Okay, so I have recently starting going to the gym (ugh) and have been pretty committed so far. What I've discovered is that I really can't get through a workout without having water. There's this skinny little thing (ugh) who I'm sure is a wonderful girl, but she's in there every day, running (ugh) at like 7 mph for an hour straight. No joke. And, no water for her. Not me. Twenty minutes of brisk walking and you'd think I had been out in the Sahara for a few days dying in the desert. Now, not only do I need this water, but I am very particular about what it comes in. I have tried multiple water bottles. No straws, nothing that I have to suck on to get water to come out, no twist tops - they just don't work. I have a cheap little one that the top pops up and I squeeze it and voila, water.

So I'm rushing around in the morning, trying to get my stuff together and planning to hit the gym after work. And I can't find my water bottle. I checked the car, the dishwasher, the gym bag, the cupboards, and no luck. And, for one of the few times in my life when I've been unable to find something, I'm actually relatively calm. (I seriously have broken down and cried over not being able to find something that was relocated a few minutes later). So I just decide that I don't have time to find it and I need to put on my shoes and head off to work. I open the closet, find my shoes out of the massive pile of footwear, and I just so happen to look up and see my beloved water bottle sitting on the shelf above the coats.

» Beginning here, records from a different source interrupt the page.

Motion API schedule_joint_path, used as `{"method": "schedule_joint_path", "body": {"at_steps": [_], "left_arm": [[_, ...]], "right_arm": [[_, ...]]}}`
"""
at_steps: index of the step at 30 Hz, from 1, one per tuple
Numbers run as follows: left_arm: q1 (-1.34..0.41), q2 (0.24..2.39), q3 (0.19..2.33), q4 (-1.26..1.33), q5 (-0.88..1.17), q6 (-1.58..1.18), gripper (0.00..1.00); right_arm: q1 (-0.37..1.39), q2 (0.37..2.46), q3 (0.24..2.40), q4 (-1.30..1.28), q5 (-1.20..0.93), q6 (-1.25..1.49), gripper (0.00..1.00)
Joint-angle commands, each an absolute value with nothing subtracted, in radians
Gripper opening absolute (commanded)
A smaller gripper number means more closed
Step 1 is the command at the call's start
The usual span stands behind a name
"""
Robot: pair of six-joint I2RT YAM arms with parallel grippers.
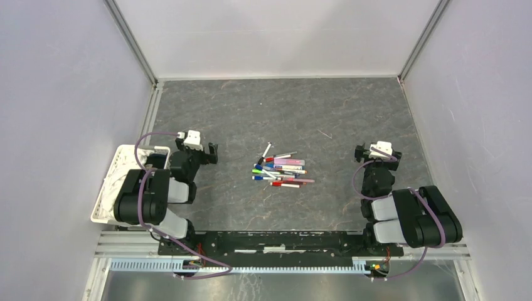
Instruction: Open the pen caps
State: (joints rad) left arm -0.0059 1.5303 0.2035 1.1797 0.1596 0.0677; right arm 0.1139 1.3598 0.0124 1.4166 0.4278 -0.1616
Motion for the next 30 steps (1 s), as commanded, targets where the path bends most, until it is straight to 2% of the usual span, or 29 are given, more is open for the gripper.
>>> {"method": "schedule_joint_path", "body": {"at_steps": [1, 6, 8, 11, 15, 17, 19, 21, 23, 25, 30], "left_arm": [[-0.002, 1.532, 0.222, 1.213, 0.153, 0.034, 1.00], [-0.002, 1.532, 0.222, 1.213, 0.153, 0.034, 1.00], [-0.002, 1.531, 0.222, 1.213, 0.154, 0.034, 1.00], [-0.002, 1.511, 0.240, 1.186, 0.144, 0.020, 1.00], [0.029, 1.433, 0.561, 0.472, 0.240, 0.084, 1.00], [0.031, 1.444, 0.721, 0.228, 0.273, 0.088, 1.00], [0.032, 1.440, 0.817, 0.075, 0.304, 0.107, 1.00], [0.034, 1.412, 0.877, -0.039, 0.322, 0.128, 1.00], [0.034, 1.358, 0.912, -0.111, 0.329, 0.141, 1.00], [0.034, 1.293, 0.942, -0.179, 0.337, 0.155, 1.00], [0.036, 1.240, 1.049, -0.388, 0.365, 0.178, 1.00]], "right_arm": [[0.114, 1.362, -0.104, 1.436, 0.430, -0.150, 0.98], [0.119, 1.323, -0.080, 1.370, 0.421, -0.157, 0.98], [0.144, 1.251, -0.015, 1.199, 0.476, -0.166, 0.98], [0.151, 1.124, 0.152, 0.806, 0.498, -0.076, 0.98], [0.152, 0.977, 0.213, 0.693, 0.328, 0.109, 0.98], [0.151, 0.917, 0.238, 0.663, 0.366, 0.301, 0.98], [0.150, 0.874, 0.304, 0.495, 0.355, 0.373, 0.98], [0.153, 0.877, 0.342, 0.440, 0.165, 0.306, 0.98], [0.164, 0.919, 0.406, 0.312, 0.079, 0.303, 0.98], [0.224, 0.942, 0.448, 0.205, 0.059, 0.274, 0.98], [0.457, 0.872, 0.368, 0.144, 0.101, 0.198, 0.98]]}}
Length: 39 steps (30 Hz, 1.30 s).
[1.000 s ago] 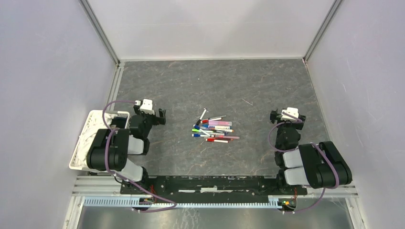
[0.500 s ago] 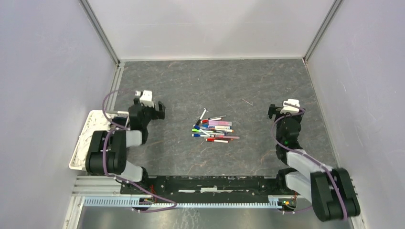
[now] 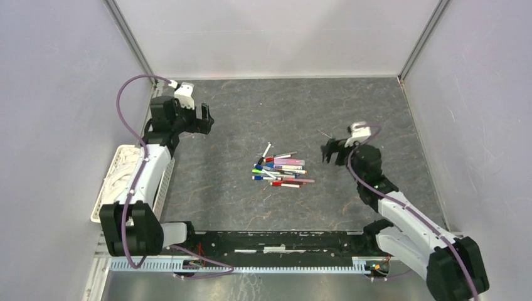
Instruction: Open the pen caps
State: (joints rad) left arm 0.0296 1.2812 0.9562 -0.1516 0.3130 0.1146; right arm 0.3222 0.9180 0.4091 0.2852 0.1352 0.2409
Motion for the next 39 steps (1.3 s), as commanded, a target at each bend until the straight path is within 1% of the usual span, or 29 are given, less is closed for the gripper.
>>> {"method": "schedule_joint_path", "body": {"at_steps": [1, 7, 11, 15, 20, 24, 28, 29, 39], "left_arm": [[0.037, 1.240, 1.063, -0.415, 0.379, 0.184, 1.00], [0.037, 1.234, 1.105, -0.527, 0.473, 0.215, 1.00], [0.037, 1.231, 1.102, -0.575, 0.519, 0.248, 1.00], [0.037, 1.235, 1.101, -0.615, 0.543, 0.274, 1.00], [0.037, 1.239, 1.100, -0.652, 0.603, 0.306, 1.00], [0.037, 1.255, 1.092, -0.683, 0.658, 0.336, 1.00], [0.037, 1.271, 1.083, -0.704, 0.680, 0.356, 1.00], [0.038, 1.273, 1.083, -0.708, 0.686, 0.358, 1.00], [0.035, 1.255, 1.098, -0.742, 0.719, 0.377, 1.00]], "right_arm": [[0.488, 0.867, 0.355, 0.132, 0.093, 0.195, 0.98], [0.631, 0.904, 0.327, 0.111, -0.078, 0.156, 0.78], [0.733, 0.979, 0.362, 0.089, -0.131, 0.127, 0.68], [0.826, 1.042, 0.391, 0.077, -0.123, 0.122, 0.64], [0.894, 1.078, 0.402, 0.091, -0.084, 0.117, 0.64], [0.894, 1.122, 0.491, 0.040, -0.064, 0.058, 0.61], [0.872, 1.172, 0.606, -0.031, -0.006, -0.006, 0.50], [0.856, 1.190, 0.634, -0.037, -0.008, -0.026, 0.49], [0.758, 1.453, 0.826, -0.047, -0.063, -0.081, 0.46]]}}
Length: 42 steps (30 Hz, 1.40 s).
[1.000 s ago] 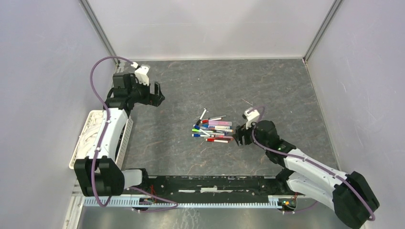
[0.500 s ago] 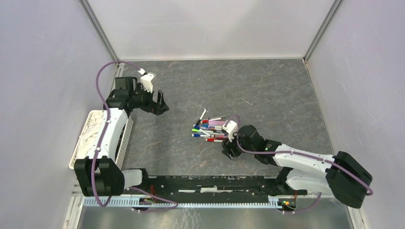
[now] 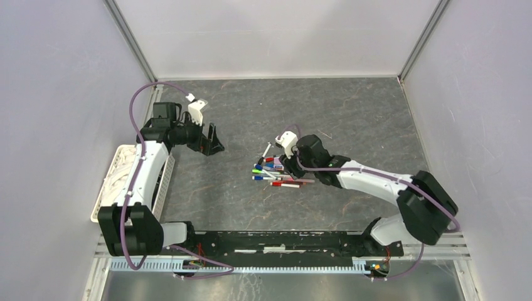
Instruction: Open the pen caps
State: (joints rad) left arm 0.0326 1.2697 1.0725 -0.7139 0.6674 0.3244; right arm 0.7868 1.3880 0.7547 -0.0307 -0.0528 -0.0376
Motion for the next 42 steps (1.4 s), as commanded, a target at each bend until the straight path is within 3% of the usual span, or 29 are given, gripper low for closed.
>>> {"method": "schedule_joint_path", "body": {"at_steps": [1, 8, 19, 25, 33, 42], "left_arm": [[0.035, 1.254, 1.099, -0.746, 0.720, 0.381, 1.00], [0.034, 1.244, 1.112, -0.781, 0.731, 0.412, 1.00], [0.035, 1.232, 1.106, -0.795, 0.734, 0.417, 1.00], [0.035, 1.233, 1.107, -0.795, 0.752, 0.418, 1.00], [0.034, 1.227, 1.109, -0.796, 0.757, 0.420, 1.00], [0.035, 1.188, 1.099, -0.799, 0.751, 0.434, 1.00]], "right_arm": [[0.741, 1.479, 0.852, -0.051, -0.065, -0.085, 0.46], [0.698, 1.648, 1.053, -0.099, -0.121, -0.127, 0.46], [0.733, 1.924, 1.315, -0.168, -0.183, -0.063, 0.63], [0.766, 2.006, 1.368, -0.185, -0.057, 0.074, 0.61], [0.779, 2.070, 1.421, -0.179, 0.017, 0.182, 0.50], [0.793, 2.075, 1.510, -0.224, 0.021, 0.134, 0.56]]}}
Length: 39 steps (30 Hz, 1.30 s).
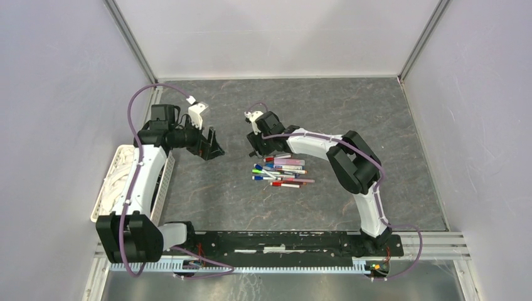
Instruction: Open the pen caps
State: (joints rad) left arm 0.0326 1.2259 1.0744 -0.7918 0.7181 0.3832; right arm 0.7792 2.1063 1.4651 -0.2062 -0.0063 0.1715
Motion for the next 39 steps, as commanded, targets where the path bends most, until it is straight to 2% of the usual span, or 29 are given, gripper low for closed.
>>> {"method": "schedule_joint_path", "body": {"at_steps": [1, 8, 11, 14, 20, 30, 36, 39], "left_arm": [[0.034, 1.186, 1.101, -0.807, 0.752, 0.441, 1.00], [0.035, 1.171, 1.118, -0.849, 0.784, 0.464, 1.00], [0.035, 1.170, 1.138, -0.876, 0.805, 0.474, 1.00], [0.035, 1.172, 1.163, -0.906, 0.827, 0.486, 1.00], [0.035, 1.175, 1.197, -0.930, 0.850, 0.492, 1.00], [0.035, 1.179, 1.211, -0.959, 0.849, 0.517, 1.00], [0.036, 1.190, 1.221, -0.958, 0.855, 0.517, 1.00], [0.036, 1.195, 1.221, -0.958, 0.858, 0.518, 1.00]], "right_arm": [[0.793, 2.064, 1.527, -0.240, 0.018, 0.103, 0.56], [0.785, 2.024, 1.661, -0.355, -0.072, -0.154, 0.61], [0.781, 1.994, 1.613, -0.322, -0.104, -0.292, 0.63], [0.748, 1.983, 1.554, -0.298, -0.236, -0.424, 0.66], [0.684, 2.051, 1.556, -0.290, -0.403, -0.481, 0.66], [0.683, 2.165, 1.613, -0.313, -0.444, -0.538, 0.66], [0.683, 2.203, 1.601, -0.288, -0.408, -0.523, 0.61], [0.684, 2.209, 1.588, -0.255, -0.367, -0.497, 0.54]]}}
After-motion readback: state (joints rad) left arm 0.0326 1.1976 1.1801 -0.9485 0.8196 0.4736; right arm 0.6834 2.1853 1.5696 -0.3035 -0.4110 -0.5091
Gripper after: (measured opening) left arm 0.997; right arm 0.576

And, the cool thing was my reaction. Immediately the words "Thanks God!" came out of my mouth. Now, I'd love to tell you it's because I've got 1 Thessalonians 5:18 nailed down, where I truly "give thanks in all circumstances." Actually, it's the opposite. This idea of thankfulness has been on my mind lately, especially about being thankful in all circumstances. I've been trying to learn this in little pieces. I'm thankful for the obvious stuff. For friends, for family, for the big things I see God doing in my life. Not too hard. So I decided to try being thankful for the little things, what I would normally take for granted, and recognize them as things to be appreciative of. Like finding a close parking space when it's pouring down rain or seeing that chicken's on sale again at Kroger when my freezer's empty. And so by being intentional about telling God thanks for these little things in my life I thought it was so cool that on that morning, in the chaos and frustration of not being able to find a stupid water bottle that when I found it, my reaction was one of thanks. It's starting to come from the heart now, not from forcing myself to do it.

The next step of course is learning to be thankful for the tough stuff. For the things that make me cry or get me upset and for situations in life that don't go the way I think God should make them go. But the amazing part is that God can do this in my life. If my heart is willing and open to let Him work in my life, He can change me.


After all, I was thankful for a water bottle.